*ACTIVITY:* Transcribe the entries below exactly from their first line through the line containing "point to the", and let no picture into the copy.
:: RECORDS FOR THE TASK
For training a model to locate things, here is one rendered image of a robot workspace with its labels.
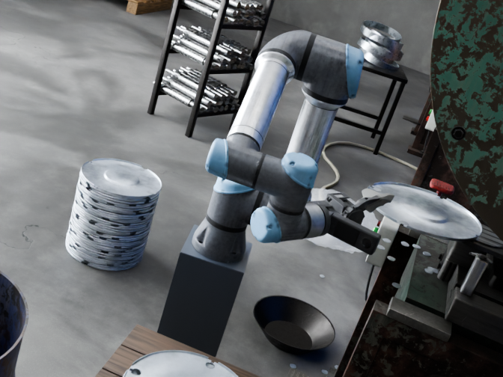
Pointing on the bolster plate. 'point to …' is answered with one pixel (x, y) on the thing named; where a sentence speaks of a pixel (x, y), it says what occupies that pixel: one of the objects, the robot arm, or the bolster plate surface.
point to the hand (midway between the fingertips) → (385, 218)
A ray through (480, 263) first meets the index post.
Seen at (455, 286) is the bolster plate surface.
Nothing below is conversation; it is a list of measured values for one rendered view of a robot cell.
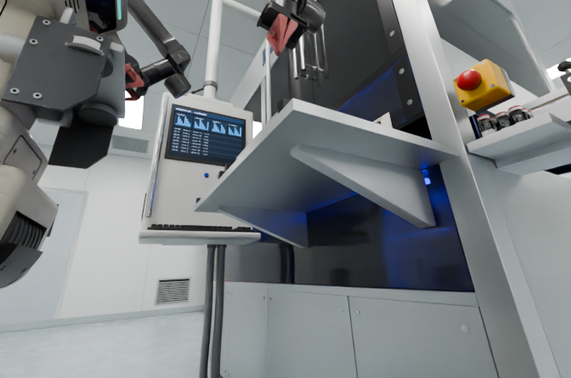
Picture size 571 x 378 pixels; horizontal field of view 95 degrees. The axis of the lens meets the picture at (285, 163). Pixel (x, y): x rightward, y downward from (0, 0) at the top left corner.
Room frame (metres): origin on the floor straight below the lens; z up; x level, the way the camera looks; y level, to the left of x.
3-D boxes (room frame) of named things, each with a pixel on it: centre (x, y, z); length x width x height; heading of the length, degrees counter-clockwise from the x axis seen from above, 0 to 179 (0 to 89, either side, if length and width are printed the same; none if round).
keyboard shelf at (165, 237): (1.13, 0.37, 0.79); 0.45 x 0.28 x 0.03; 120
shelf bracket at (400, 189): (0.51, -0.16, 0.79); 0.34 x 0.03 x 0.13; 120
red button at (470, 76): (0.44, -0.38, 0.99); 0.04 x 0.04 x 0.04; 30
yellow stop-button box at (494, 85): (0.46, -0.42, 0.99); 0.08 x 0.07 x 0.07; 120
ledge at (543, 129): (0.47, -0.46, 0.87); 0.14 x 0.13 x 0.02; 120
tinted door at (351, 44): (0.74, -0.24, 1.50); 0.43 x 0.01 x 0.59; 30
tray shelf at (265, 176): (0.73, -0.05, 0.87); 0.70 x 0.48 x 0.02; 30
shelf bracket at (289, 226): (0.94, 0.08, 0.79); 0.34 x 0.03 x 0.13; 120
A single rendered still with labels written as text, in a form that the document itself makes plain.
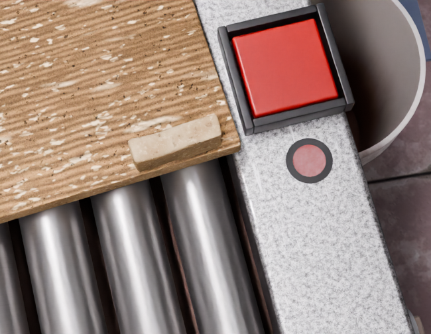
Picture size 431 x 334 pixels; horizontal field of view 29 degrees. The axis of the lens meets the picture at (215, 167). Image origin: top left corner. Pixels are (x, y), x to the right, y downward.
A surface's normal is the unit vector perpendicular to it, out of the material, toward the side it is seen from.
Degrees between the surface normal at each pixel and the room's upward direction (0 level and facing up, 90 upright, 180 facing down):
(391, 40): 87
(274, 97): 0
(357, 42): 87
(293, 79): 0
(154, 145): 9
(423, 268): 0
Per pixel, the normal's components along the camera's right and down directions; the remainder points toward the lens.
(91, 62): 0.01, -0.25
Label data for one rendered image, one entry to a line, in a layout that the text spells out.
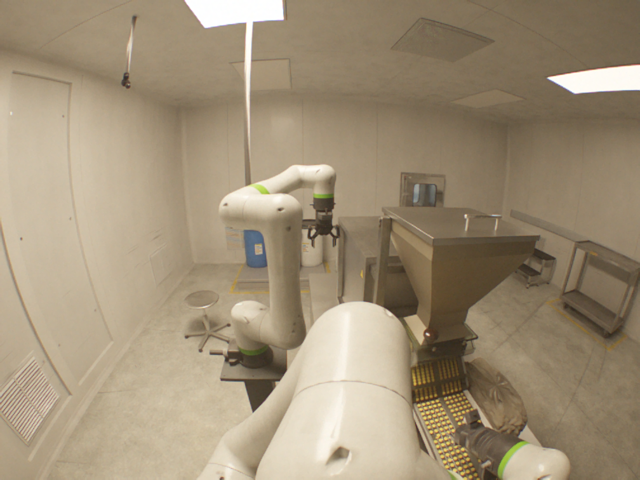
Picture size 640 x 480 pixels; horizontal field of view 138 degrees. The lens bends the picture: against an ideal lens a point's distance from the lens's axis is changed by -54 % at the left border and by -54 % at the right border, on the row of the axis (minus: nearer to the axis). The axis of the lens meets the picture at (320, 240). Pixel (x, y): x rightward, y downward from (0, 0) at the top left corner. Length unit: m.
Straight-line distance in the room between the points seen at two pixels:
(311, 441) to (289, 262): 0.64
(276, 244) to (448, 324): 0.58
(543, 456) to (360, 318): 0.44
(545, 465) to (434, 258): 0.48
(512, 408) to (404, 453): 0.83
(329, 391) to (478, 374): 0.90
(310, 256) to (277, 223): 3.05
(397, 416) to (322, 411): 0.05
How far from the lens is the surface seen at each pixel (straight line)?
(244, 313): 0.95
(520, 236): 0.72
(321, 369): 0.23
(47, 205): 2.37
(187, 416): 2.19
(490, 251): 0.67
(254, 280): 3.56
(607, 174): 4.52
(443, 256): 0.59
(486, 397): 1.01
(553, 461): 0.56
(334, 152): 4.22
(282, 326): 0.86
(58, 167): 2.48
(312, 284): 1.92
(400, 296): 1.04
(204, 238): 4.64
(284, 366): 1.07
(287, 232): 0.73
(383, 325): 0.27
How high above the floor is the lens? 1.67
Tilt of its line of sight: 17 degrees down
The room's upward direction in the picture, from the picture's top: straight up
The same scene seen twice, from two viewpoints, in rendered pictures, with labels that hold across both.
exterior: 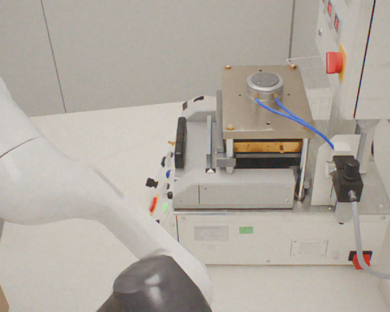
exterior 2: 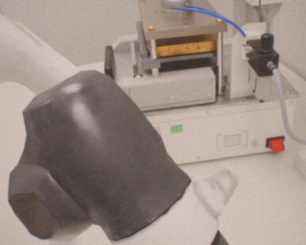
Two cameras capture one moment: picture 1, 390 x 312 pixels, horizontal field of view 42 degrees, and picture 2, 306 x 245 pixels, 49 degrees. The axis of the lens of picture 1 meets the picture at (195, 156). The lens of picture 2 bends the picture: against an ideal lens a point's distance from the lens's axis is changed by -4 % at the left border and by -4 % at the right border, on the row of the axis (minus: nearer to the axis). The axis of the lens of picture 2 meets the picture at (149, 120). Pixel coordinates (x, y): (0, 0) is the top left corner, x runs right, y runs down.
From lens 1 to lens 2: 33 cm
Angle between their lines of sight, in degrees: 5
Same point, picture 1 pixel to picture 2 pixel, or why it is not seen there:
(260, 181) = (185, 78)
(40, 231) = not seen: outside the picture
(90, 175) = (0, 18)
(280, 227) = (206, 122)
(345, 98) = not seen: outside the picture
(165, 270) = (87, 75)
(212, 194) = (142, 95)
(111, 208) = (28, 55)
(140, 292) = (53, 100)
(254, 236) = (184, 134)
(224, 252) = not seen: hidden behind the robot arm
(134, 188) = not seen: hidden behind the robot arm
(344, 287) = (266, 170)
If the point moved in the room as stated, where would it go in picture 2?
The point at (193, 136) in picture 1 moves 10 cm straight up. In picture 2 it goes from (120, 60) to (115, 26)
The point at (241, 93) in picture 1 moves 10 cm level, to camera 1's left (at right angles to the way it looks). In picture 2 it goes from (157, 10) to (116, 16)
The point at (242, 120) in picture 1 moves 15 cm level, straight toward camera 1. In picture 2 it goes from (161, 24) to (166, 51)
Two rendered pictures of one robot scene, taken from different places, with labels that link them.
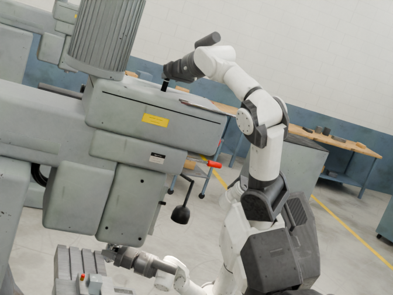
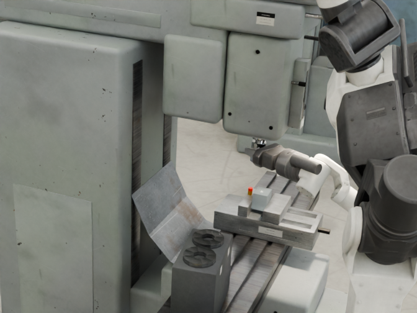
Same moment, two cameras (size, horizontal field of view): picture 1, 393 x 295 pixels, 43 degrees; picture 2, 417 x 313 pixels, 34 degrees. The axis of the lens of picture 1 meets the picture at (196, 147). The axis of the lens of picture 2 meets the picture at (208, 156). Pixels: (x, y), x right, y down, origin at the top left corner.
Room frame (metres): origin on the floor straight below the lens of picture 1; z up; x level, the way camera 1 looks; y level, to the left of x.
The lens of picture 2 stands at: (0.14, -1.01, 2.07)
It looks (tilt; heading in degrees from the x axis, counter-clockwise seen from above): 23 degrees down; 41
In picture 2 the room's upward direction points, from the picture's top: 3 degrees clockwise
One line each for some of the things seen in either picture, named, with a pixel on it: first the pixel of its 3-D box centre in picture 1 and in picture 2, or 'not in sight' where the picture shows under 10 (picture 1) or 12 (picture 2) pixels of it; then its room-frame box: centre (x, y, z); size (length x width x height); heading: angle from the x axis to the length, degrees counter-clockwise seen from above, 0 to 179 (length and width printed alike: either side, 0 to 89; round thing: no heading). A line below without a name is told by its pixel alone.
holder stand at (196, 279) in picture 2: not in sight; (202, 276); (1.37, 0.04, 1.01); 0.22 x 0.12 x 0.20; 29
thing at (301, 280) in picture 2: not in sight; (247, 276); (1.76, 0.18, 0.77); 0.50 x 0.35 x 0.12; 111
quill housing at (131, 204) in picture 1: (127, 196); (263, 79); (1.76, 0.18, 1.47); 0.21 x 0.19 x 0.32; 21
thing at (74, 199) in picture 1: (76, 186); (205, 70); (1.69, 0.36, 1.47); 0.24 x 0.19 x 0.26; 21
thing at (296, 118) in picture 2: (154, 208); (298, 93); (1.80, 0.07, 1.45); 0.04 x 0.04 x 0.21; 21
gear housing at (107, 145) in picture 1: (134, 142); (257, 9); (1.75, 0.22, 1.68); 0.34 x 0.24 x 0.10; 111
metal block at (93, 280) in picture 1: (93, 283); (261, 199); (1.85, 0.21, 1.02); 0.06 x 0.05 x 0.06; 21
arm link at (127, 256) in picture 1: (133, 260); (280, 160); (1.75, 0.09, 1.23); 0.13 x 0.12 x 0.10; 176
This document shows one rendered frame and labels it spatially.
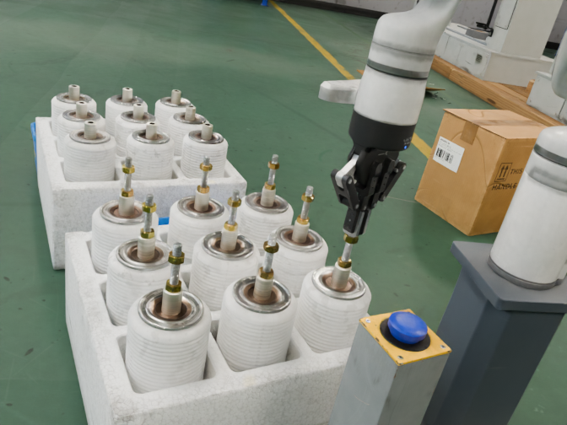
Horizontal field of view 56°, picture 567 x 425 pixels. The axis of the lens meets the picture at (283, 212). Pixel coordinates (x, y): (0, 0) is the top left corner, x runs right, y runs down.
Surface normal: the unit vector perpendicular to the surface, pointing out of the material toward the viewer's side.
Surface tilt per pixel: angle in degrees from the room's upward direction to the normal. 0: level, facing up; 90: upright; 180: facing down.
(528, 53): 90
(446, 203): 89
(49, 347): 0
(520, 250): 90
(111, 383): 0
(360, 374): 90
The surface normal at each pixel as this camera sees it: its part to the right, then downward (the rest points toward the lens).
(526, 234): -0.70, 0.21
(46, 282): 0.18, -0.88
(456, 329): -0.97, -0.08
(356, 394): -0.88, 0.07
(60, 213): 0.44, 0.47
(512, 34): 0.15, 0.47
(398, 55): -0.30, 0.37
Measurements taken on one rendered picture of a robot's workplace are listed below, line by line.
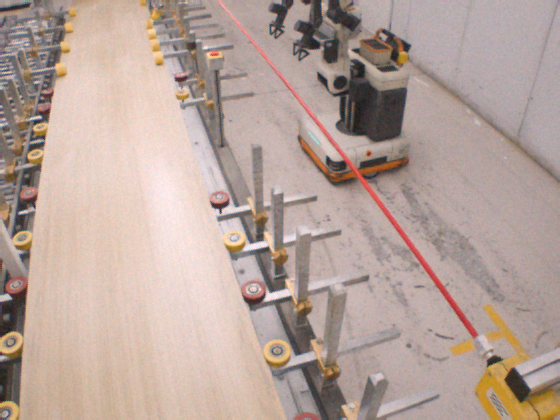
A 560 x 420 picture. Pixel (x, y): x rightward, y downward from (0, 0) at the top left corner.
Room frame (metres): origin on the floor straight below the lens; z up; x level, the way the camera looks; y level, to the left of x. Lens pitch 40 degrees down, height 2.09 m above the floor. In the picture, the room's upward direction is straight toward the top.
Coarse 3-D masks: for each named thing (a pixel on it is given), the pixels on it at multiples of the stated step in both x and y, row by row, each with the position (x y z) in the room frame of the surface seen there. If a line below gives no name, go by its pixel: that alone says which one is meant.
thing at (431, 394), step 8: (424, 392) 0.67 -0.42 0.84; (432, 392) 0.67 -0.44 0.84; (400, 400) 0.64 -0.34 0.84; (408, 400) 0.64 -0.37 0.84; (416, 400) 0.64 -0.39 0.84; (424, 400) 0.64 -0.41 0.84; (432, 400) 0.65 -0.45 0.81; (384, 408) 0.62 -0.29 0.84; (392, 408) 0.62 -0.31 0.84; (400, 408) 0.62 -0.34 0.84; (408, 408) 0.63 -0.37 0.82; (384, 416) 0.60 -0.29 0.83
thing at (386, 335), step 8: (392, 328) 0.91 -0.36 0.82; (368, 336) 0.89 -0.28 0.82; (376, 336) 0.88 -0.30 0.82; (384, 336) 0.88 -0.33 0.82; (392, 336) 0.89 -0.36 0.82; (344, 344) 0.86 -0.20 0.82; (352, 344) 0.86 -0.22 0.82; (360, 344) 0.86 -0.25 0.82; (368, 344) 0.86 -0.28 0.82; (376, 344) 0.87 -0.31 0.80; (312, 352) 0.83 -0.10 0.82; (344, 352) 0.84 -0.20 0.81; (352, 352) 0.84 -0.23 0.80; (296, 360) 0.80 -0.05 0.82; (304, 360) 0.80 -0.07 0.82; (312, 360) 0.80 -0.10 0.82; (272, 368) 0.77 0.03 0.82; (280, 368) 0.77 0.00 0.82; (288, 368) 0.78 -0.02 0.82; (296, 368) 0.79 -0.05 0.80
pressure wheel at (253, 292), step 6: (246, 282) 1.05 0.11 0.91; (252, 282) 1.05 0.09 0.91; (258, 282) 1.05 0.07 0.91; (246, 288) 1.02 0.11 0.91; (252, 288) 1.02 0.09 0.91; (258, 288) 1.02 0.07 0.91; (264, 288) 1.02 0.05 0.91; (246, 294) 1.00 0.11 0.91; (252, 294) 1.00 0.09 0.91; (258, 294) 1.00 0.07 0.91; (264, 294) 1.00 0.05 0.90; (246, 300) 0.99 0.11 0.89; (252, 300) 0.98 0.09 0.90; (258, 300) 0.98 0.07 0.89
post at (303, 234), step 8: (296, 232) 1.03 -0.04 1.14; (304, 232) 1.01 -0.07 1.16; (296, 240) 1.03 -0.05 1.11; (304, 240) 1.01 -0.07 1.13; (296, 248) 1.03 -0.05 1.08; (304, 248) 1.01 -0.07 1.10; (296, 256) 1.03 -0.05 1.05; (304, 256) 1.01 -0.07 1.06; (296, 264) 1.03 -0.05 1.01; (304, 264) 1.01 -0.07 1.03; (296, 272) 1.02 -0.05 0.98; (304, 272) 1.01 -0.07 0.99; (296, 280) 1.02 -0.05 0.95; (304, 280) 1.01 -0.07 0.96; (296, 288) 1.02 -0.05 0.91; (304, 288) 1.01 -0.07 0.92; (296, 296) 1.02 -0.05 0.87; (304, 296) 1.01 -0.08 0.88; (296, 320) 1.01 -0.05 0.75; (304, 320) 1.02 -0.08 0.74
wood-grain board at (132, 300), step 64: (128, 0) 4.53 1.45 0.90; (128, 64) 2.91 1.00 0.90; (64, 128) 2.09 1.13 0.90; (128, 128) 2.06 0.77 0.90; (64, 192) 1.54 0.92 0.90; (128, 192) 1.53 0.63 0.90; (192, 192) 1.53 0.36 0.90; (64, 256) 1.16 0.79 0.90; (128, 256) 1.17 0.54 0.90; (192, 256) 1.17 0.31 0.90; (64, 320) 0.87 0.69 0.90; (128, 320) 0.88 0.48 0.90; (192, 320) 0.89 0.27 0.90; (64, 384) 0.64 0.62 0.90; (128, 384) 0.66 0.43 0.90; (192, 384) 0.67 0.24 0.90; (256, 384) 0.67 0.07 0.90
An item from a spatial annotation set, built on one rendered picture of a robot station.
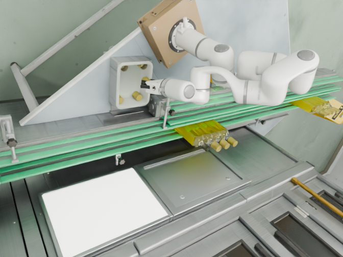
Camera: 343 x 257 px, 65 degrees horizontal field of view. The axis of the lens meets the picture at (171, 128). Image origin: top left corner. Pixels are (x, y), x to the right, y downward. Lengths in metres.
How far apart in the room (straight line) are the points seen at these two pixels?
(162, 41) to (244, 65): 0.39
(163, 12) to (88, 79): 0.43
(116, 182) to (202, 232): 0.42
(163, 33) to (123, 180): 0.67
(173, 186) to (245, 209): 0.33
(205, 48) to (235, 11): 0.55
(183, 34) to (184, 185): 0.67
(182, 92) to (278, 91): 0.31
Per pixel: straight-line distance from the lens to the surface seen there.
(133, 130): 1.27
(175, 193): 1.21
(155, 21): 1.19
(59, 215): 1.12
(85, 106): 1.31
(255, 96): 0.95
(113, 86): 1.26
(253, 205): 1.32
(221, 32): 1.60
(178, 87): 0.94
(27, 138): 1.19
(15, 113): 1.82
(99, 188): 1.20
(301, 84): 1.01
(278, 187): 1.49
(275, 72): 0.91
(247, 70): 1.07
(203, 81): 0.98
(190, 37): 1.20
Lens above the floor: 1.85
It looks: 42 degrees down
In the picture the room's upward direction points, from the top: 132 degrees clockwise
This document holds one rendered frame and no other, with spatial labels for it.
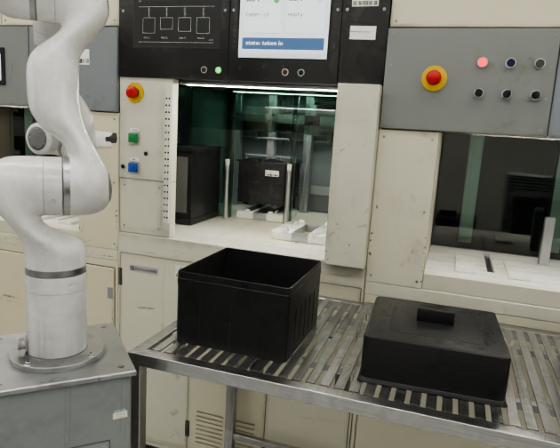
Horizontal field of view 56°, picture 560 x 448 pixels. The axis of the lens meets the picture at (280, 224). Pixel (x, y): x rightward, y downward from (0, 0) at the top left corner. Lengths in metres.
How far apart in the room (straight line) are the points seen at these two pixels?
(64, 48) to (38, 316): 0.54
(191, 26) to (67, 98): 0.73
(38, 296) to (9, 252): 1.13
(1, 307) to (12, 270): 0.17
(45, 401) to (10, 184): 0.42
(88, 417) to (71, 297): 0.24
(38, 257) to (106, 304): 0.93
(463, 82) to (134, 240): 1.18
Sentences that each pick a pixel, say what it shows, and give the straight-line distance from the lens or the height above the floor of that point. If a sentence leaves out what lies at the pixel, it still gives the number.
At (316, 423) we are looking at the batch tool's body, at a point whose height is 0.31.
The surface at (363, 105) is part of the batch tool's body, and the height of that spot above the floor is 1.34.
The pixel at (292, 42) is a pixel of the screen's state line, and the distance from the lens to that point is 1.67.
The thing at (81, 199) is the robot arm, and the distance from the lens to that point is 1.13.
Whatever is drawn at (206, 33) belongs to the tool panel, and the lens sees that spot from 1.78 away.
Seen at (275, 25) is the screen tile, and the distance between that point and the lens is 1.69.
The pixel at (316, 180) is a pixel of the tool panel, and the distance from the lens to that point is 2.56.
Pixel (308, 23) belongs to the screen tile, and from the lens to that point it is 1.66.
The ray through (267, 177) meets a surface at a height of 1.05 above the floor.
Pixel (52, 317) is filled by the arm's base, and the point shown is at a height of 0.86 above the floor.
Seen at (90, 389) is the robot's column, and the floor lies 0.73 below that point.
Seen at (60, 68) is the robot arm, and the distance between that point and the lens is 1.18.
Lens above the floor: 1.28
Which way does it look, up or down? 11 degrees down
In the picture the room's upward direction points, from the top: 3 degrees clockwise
::::
*REPLY TO THE TASK:*
For training a model to locate things, here is one rendered image of a robot workspace with its labels.
Pointing on the bolster plate. 'point to …' is answered with one pixel (x, y) on the thing named; where a sentence speaks of a pixel (x, y), it says what occupies that pixel: one of the objects, the robot arm, or the bolster plate surface.
point to the hand (midway between the fingertips) → (385, 218)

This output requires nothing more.